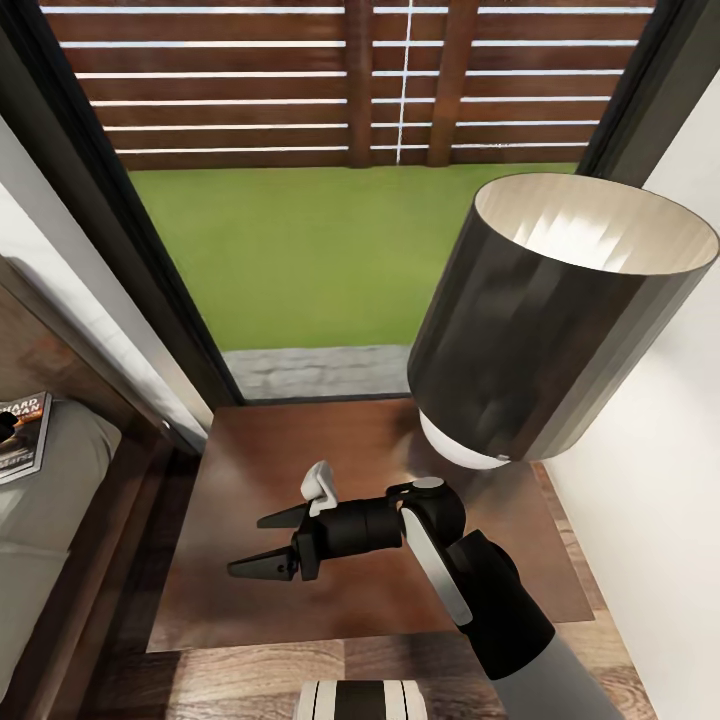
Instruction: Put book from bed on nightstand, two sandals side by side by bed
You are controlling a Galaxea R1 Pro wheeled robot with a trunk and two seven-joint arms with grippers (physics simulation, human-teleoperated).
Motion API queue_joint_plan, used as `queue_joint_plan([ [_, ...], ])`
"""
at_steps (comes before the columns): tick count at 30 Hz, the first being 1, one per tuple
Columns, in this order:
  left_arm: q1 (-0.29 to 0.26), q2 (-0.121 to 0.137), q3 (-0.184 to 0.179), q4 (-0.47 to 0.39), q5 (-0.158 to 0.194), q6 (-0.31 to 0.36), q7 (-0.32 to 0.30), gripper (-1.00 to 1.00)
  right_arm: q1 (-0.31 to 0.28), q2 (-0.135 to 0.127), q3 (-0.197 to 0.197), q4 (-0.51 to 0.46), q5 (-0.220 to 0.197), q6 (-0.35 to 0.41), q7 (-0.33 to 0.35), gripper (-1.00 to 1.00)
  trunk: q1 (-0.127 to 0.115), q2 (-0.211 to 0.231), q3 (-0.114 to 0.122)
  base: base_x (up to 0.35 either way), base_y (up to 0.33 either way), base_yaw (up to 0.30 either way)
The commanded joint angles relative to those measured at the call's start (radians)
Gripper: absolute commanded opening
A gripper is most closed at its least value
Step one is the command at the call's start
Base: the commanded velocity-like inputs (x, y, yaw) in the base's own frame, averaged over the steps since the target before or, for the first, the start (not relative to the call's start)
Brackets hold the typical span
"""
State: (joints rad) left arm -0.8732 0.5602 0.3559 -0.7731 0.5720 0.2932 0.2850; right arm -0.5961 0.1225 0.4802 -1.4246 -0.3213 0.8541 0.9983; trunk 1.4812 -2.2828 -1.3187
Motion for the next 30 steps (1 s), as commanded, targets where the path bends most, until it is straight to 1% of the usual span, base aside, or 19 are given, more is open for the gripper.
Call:
queue_joint_plan([
  [1, 0.0, -0.018, -0.002, -0.002, 0.034, 0.0, 0.0, 1.0, -0.001, 0.0, 0.0, 0.0, -0.002, 0.005, 0.0, 1.0, 0.0, 0.0, -0.001, 0.0, 0.0, 0.0],
  [21, 0.0, -0.019, -0.003, -0.002, 0.034, 0.0, 0.0, 1.0, 0.0, 0.0, 0.0, 0.001, -0.002, 0.005, 0.0, 1.0, 0.0, 0.0, -0.001, -0.001, 0.0, 0.0],
  [26, 0.0, -0.019, -0.002, 0.006, 0.034, -0.001, 0.0, 1.0, 0.0, 0.0, 0.0, 0.001, -0.002, 0.005, 0.0, 1.0, 0.0, 0.0, -0.001, -0.187, 0.0, 0.0],
  [30, 0.0, -0.019, -0.002, 0.021, 0.034, -0.002, 0.0, 1.0, 0.0, 0.0, 0.0, 0.001, -0.002, 0.005, 0.0, 1.0, 0.0, 0.0, -0.001, -0.07, 0.0, 0.0],
])
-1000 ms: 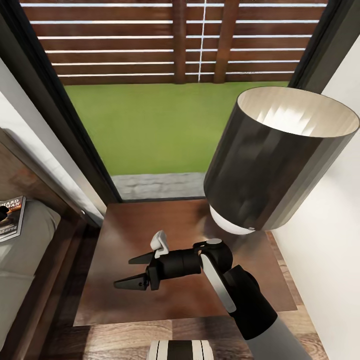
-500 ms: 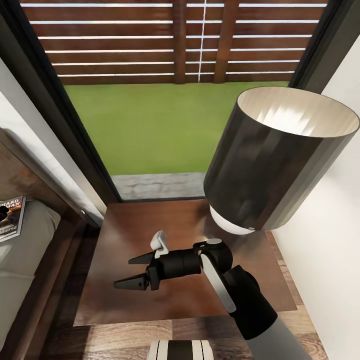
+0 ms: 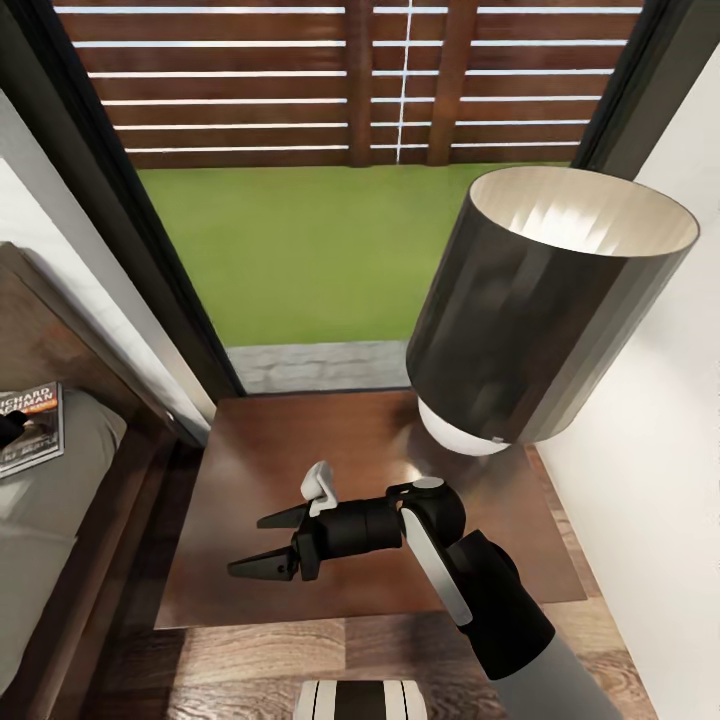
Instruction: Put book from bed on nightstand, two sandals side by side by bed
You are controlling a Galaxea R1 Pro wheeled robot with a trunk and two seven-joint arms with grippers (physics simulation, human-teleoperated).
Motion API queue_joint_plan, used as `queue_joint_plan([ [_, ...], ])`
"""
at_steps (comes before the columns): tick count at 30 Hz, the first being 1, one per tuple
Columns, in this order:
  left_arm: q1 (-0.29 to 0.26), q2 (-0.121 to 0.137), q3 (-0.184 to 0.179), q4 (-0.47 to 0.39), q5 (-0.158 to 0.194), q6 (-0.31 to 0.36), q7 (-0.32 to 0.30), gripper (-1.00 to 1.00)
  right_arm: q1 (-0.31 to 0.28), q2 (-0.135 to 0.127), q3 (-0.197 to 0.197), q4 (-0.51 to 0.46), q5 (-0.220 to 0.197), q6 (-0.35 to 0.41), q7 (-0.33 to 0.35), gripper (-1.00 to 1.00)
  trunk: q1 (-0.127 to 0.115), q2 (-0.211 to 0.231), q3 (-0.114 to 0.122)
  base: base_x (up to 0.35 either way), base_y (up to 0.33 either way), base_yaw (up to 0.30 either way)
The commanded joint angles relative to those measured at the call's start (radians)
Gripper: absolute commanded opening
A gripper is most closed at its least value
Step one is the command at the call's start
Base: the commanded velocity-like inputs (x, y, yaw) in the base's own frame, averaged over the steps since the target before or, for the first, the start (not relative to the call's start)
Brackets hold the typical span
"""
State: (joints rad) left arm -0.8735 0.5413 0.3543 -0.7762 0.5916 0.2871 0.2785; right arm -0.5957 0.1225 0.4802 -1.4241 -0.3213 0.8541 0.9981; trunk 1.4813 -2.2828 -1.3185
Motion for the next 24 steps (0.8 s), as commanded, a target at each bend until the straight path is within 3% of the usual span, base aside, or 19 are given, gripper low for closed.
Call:
queue_joint_plan([
  [1, 0.001, 0.0, 0.0, 0.027, 0.014, 0.004, 0.007, 1.0, -0.001, 0.0, 0.0, 0.0, -0.002, 0.005, 0.001, 1.0, 0.0, 0.0, -0.001, -0.024, 0.0, 0.0],
  [24, 0.001, 0.0, 0.0, 0.031, 0.012, 0.004, 0.007, 1.0, -0.001, 0.0, 0.0, 0.0, -0.002, 0.005, 0.001, 1.0, 0.0, 0.0, -0.001, -0.002, 0.0, 0.0],
])
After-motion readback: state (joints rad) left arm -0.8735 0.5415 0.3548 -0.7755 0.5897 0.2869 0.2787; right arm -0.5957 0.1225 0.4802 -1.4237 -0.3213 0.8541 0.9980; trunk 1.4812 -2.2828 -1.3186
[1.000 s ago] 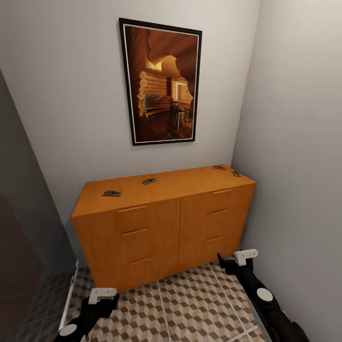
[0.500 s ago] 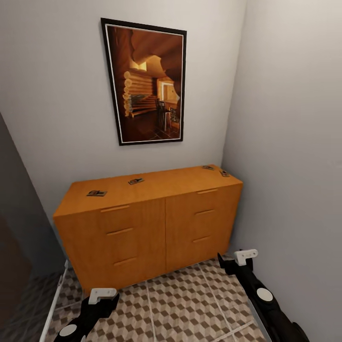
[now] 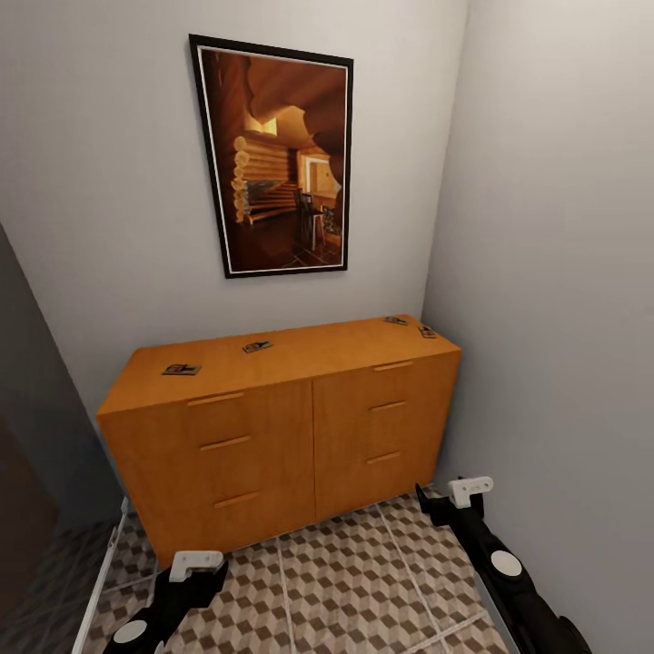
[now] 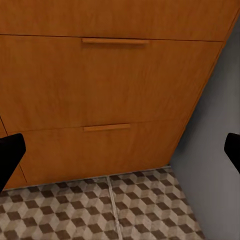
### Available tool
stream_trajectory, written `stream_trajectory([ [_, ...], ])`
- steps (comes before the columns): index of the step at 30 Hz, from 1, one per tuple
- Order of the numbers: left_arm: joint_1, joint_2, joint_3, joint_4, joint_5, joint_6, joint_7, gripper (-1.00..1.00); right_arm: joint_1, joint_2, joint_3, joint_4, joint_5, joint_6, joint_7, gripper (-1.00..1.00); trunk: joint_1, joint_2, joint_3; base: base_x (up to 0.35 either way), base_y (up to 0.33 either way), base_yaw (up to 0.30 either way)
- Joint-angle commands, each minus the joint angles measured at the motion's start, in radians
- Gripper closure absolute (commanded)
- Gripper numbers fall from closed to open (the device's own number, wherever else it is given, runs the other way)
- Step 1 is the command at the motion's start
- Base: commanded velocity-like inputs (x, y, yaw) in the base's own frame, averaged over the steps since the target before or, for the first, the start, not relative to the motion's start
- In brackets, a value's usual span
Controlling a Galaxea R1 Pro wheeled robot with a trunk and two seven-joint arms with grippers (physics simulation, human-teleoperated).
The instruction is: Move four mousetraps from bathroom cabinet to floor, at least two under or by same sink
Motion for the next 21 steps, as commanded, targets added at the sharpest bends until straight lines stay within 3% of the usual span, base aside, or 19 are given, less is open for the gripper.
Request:
stream_trajectory([
  [1, 0.0, 0.0, 0.003, -0.002, 0.0, 0.006, -0.007, -1.0, 0.0, -0.001, 0.001, -0.001, 0.003, 0.001, 0.002, -1.0, 0.0, -0.001, -0.001, 0.0, 0.0, 0.0],
  [21, 0.0, 0.0, 0.003, -0.001, 0.002, 0.006, -0.007, -1.0, 0.0, -0.002, 0.001, -0.001, 0.003, 0.001, 0.002, -1.0, 0.0, -0.001, -0.001, 0.0, 0.0, 0.0],
])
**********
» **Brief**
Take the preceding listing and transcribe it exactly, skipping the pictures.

» **Solved problem**
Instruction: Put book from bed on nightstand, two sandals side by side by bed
You are controlling a Galaxea R1 Pro wheeled robot with a trunk and two seven-joint arms with grippers (physics simulation, human-teleoperated).
Motion API queue_joint_plan, used as `queue_joint_plan([ [_, ...], ])`
"""
at_steps (comes before the columns): tick count at 30 Hz, the first being 1, one per tuple
Columns, in this order:
  left_arm: q1 (-0.29 to 0.26), q2 (-0.121 to 0.137), q3 (-0.184 to 0.179), q4 (-0.47 to 0.39), q5 (-0.158 to 0.194), q6 (-0.31 to 0.36), q7 (-0.32 to 0.30), gripper (-1.00 to 1.00)
  right_arm: q1 (-0.31 to 0.28), q2 (-0.135 to 0.127), q3 (-0.197 to 0.197), q4 (-0.51 to 0.46), q5 (-0.220 to 0.197), q6 (-0.35 to 0.41), q7 (-0.33 to 0.35), gripper (-1.00 to 1.00)
  trunk: q1 (-0.127 to 0.115), q2 (-0.211 to 0.231), q3 (-0.114 to 0.122)
  base: base_x (up to 0.35 either way), base_y (up to 0.33 either way), base_yaw (up to 0.30 either way)
The commanded joint angles relative to those measured at the call's start (radians)
Gripper: absolute commanded opening
A gripper is most closed at its least value
Step one is the command at the call's start
Base: the commanded velocity-like inputs (x, y, yaw) in the base's own frame, averaged over the steps since the target before or, for the first, the start (not relative to the call's start)
Brackets hold the typical span
"""
State: (joints rad) left arm -0.8732 0.5602 0.3559 -0.7731 0.5720 0.2932 0.2850; right arm -0.5961 0.1225 0.4802 -1.4246 -0.3213 0.8541 0.9983; trunk 1.4812 -2.2828 -1.3187
Motion for the next 30 steps (1 s), as commanded, targets where the path bends most, until it is straight to 1% of the usual span, base aside, or 19 are given, more is open for the gripper.
Call:
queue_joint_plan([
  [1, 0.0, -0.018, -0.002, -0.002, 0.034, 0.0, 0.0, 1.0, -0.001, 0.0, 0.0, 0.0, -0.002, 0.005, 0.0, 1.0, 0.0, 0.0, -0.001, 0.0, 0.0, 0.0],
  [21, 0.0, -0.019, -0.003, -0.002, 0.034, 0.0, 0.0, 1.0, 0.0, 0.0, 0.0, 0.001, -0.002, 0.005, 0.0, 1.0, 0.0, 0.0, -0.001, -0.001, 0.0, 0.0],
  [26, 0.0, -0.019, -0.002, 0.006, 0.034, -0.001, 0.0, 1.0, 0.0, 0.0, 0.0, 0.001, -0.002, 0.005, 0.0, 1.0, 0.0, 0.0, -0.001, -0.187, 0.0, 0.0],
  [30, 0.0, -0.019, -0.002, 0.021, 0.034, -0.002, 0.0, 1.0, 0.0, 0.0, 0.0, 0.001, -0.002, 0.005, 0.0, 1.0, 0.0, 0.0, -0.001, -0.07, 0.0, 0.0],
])
-1000 ms: 
-500 ms: 
+0 ms: 
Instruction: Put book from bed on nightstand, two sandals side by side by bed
You are controlling a Galaxea R1 Pro wheeled robot with a trunk and two seven-joint arms with grippers (physics simulation, human-teleoperated).
Motion API queue_joint_plan, used as `queue_joint_plan([ [_, ...], ])`
"""
at_steps (comes before the columns): tick count at 30 Hz, the first being 1, one per tuple
Columns, in this order:
  left_arm: q1 (-0.29 to 0.26), q2 (-0.121 to 0.137), q3 (-0.184 to 0.179), q4 (-0.47 to 0.39), q5 (-0.158 to 0.194), q6 (-0.31 to 0.36), q7 (-0.32 to 0.30), gripper (-1.00 to 1.00)
  right_arm: q1 (-0.31 to 0.28), q2 (-0.135 to 0.127), q3 (-0.197 to 0.197), q4 (-0.51 to 0.46), q5 (-0.220 to 0.197), q6 (-0.35 to 0.41), q7 (-0.33 to 0.35), gripper (-1.00 to 1.00)
  trunk: q1 (-0.127 to 0.115), q2 (-0.211 to 0.231), q3 (-0.114 to 0.122)
  base: base_x (up to 0.35 either way), base_y (up to 0.33 either way), base_yaw (up to 0.30 either way)
The commanded joint angles relative to those measured at the call's start (radians)
Gripper: absolute commanded opening
A gripper is most closed at its least value
Step one is the command at the call's start
Base: the commanded velocity-like inputs (x, y, yaw) in the base's own frame, averaged over the steps since the target before or, for the first, the start (not relative to the call's start)
Brackets hold the typical span
"""
State: (joints rad) left arm -0.8735 0.5413 0.3543 -0.7762 0.5916 0.2871 0.2785; right arm -0.5957 0.1225 0.4802 -1.4241 -0.3213 0.8541 0.9981; trunk 1.4813 -2.2828 -1.3185
Motion for the next 24 steps (0.8 s), as commanded, a target at each bend until the straight path is within 3% of the usual span, base aside, or 19 are given, gripper low for closed.
Call:
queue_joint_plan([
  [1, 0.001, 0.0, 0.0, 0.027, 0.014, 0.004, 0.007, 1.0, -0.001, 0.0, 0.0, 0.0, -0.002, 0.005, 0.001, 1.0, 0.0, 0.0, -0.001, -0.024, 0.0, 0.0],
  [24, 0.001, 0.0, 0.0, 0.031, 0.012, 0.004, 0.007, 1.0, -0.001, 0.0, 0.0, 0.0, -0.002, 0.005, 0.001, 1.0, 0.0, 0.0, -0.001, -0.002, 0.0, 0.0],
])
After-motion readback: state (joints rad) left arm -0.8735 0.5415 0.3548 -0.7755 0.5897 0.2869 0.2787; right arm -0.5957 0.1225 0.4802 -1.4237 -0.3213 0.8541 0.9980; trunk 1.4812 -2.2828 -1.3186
[1.000 s ago] 
[0.500 s ago] 
[now] 
[now] 
### Available tool
stream_trajectory, written `stream_trajectory([ [_, ...], ])`
- steps (comes before the columns): index of the step at 30 Hz, from 1, one per tuple
- Order of the numbers: left_arm: joint_1, joint_2, joint_3, joint_4, joint_5, joint_6, joint_7, gripper (-1.00..1.00); right_arm: joint_1, joint_2, joint_3, joint_4, joint_5, joint_6, joint_7, gripper (-1.00..1.00); trunk: joint_1, joint_2, joint_3; base: base_x (up to 0.35 either way), base_y (up to 0.33 either way), base_yaw (up to 0.30 either way)
- Joint-angle commands, each minus the joint angles measured at the motion's start, in radians
- Gripper closure absolute (commanded)
- Gripper numbers fall from closed to open (the device's own number, wherever else it is given, runs the other way)
- Step 1 is the command at the motion's start
- Base: commanded velocity-like inputs (x, y, yaw) in the base's own frame, averaged over the steps since the target before or, for the first, the start, not relative to the motion's start
- In brackets, a value's usual span
Controlling a Galaxea R1 Pro wheeled robot with a trunk and two seven-joint arms with grippers (physics simulation, human-teleoperated).
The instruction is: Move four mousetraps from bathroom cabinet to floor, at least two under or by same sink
Motion for the next 21 steps, as commanded, targets added at the sharpest bends until straight lines stay within 3% of the usual span, base aside, or 19 are given, less is open for the gripper.
Request:
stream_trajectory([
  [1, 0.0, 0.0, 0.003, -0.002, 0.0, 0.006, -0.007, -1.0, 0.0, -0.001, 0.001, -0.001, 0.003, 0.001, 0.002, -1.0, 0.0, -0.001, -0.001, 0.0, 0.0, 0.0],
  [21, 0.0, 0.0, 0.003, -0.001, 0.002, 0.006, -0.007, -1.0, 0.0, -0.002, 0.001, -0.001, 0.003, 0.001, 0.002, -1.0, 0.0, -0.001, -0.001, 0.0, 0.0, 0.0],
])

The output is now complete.